About this exercise -> In the records below, the relevant part opens with the line containing "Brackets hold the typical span" and closes with the line containing "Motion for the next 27"; print that part exactly and only, without its pictures.

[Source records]
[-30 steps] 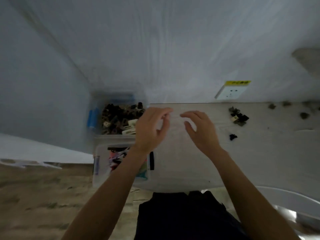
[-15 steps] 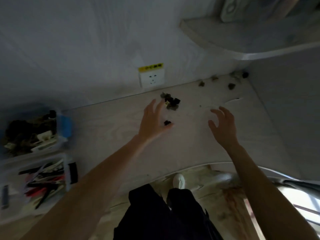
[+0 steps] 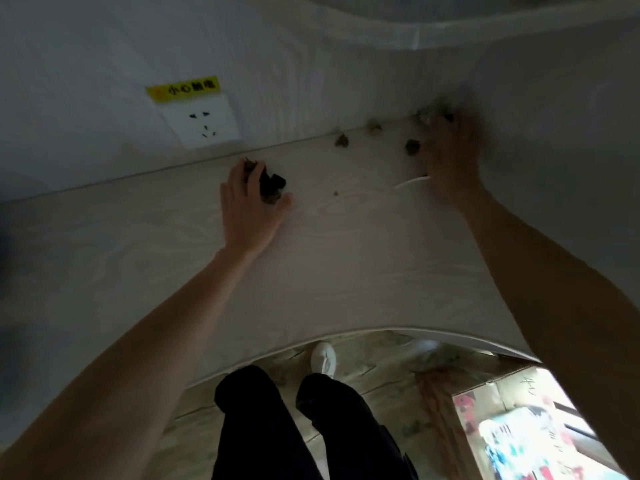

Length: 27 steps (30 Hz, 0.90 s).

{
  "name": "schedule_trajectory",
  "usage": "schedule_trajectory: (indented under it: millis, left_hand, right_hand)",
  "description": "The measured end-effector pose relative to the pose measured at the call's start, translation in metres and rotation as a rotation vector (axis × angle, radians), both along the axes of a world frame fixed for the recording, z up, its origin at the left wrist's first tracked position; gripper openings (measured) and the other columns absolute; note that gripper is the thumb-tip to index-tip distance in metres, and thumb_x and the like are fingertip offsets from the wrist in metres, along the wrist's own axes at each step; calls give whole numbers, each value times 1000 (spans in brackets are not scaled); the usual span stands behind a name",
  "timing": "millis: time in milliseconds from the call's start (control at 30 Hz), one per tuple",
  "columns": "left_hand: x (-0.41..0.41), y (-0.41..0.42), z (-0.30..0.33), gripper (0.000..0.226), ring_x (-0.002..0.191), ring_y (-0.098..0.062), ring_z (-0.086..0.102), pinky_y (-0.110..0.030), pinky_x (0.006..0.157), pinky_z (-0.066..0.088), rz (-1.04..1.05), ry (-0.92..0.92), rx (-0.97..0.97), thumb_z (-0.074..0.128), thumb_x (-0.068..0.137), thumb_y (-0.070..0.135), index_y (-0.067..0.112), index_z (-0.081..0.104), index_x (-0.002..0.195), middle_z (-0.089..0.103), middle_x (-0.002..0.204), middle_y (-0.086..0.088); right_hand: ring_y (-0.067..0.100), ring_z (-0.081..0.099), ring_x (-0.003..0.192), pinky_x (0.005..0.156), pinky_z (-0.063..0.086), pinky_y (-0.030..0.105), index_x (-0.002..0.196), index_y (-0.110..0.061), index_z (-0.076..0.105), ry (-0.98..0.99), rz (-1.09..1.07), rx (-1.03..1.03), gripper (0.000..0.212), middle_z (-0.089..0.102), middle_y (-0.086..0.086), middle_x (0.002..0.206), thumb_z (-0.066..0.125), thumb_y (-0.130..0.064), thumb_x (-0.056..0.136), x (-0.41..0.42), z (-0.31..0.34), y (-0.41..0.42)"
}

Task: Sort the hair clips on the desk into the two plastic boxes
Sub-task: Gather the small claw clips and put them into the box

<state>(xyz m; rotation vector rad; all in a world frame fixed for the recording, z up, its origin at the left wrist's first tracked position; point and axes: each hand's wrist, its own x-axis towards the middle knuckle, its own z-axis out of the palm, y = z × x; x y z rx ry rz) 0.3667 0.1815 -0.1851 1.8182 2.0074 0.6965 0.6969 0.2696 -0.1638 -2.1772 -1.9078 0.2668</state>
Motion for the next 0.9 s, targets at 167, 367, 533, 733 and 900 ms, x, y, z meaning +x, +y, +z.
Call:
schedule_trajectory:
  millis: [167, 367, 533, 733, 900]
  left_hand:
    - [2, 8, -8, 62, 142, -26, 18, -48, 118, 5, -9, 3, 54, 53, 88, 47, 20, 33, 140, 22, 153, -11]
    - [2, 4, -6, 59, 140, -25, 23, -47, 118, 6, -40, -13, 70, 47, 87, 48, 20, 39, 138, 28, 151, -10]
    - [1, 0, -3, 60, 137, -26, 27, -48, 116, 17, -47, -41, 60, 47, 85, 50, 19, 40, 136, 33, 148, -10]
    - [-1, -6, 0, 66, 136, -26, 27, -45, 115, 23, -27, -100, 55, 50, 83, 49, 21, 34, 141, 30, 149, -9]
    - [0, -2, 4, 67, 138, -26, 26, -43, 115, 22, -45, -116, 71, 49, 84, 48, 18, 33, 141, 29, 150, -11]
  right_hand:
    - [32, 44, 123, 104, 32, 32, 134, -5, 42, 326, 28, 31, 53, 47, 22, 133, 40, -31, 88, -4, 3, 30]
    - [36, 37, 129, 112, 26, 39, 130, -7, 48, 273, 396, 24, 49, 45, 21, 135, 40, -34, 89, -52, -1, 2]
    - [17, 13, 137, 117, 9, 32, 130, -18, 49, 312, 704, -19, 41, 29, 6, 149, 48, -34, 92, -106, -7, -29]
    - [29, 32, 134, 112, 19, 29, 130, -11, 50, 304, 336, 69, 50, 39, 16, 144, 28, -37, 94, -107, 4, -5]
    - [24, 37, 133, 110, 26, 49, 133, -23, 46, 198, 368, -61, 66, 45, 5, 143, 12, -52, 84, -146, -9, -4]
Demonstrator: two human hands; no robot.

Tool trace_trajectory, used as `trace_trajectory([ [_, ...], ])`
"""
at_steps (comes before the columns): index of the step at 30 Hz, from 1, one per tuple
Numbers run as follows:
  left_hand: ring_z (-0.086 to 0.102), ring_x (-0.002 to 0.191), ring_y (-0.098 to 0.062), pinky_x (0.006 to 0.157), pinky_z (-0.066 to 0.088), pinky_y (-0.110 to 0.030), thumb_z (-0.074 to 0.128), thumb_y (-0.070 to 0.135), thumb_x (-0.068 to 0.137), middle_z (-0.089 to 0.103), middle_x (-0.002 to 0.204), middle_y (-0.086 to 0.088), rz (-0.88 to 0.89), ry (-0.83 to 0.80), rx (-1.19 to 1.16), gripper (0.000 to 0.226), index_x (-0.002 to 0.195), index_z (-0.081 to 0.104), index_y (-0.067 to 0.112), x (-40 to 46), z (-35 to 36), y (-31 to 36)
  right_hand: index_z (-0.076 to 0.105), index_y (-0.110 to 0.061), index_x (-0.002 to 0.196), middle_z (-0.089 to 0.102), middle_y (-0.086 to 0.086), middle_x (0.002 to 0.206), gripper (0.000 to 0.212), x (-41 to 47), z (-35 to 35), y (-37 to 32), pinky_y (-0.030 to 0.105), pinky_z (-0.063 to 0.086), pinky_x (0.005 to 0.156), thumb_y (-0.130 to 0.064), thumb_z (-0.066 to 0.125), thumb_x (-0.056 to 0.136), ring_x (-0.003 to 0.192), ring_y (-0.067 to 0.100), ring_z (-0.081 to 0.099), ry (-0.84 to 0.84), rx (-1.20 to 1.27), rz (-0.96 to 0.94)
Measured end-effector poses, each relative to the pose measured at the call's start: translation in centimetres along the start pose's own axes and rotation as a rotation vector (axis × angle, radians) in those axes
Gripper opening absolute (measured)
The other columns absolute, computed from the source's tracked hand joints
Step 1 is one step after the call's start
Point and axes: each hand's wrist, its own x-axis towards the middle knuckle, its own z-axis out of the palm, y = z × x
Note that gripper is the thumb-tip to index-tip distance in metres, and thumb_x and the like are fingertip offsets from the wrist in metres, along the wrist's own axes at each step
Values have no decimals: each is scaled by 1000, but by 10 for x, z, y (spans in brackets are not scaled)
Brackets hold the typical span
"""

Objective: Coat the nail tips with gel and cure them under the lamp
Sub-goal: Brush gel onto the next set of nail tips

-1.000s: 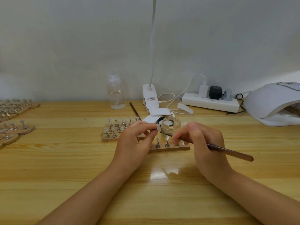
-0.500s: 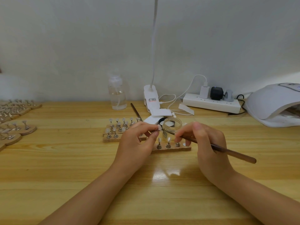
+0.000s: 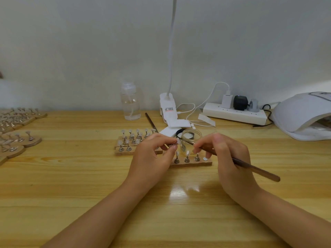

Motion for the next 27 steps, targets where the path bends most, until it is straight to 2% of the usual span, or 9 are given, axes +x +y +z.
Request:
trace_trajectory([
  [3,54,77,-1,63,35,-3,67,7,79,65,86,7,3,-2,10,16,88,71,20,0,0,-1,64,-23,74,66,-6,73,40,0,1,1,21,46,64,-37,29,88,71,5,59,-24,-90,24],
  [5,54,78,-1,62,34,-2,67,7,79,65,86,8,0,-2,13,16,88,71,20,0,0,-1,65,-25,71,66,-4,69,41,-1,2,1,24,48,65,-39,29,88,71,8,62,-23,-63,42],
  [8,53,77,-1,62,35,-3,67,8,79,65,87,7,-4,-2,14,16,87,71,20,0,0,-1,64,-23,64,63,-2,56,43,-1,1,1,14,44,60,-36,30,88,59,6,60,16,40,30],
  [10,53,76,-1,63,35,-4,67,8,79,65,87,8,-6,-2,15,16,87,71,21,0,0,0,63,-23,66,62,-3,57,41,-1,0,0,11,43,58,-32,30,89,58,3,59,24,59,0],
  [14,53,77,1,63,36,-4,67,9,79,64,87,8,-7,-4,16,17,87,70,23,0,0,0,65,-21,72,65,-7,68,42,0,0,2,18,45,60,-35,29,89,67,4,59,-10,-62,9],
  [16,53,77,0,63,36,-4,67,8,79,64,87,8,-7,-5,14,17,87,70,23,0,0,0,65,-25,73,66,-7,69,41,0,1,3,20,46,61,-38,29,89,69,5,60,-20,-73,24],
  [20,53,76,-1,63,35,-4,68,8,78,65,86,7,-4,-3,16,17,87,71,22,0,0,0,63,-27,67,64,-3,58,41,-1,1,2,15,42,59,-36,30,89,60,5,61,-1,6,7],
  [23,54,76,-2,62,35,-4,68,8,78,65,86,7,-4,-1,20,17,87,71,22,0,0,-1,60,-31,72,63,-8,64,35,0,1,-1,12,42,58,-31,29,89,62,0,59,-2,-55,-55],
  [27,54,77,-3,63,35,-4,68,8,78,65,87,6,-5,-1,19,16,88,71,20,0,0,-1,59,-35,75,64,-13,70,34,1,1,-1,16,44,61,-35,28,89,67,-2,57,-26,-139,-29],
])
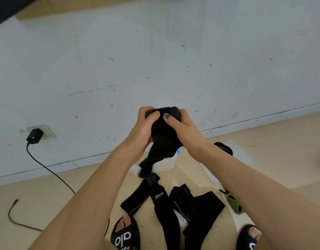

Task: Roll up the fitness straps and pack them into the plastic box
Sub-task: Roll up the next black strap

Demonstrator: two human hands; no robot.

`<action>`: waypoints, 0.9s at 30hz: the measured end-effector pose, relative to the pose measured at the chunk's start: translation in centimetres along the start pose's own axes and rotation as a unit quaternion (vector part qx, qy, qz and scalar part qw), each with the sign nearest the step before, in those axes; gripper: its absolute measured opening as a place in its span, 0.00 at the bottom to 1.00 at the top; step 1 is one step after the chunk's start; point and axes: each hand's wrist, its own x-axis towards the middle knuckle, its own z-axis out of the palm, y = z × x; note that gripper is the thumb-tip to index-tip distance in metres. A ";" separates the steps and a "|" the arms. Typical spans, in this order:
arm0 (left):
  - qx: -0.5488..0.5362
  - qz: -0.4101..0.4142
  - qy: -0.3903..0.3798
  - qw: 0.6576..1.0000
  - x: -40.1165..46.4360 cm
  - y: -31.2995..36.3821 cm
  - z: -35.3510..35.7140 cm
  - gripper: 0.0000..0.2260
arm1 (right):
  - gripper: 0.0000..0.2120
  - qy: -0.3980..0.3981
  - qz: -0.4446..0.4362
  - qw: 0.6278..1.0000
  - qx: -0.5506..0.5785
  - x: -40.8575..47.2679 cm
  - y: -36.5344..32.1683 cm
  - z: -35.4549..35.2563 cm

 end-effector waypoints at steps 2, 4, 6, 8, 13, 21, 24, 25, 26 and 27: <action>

Reply ->
Brackets hold the typical span
"""

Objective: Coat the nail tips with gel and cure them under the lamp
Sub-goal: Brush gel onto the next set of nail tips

-1.000s: 
-0.500s: 
+0.000s: 

Motion for the next 27 steps, targets where the path bends most, until it is straight to 2% of the usual span, or 9 are given, axes +x +y +z.

There's no more to this exercise.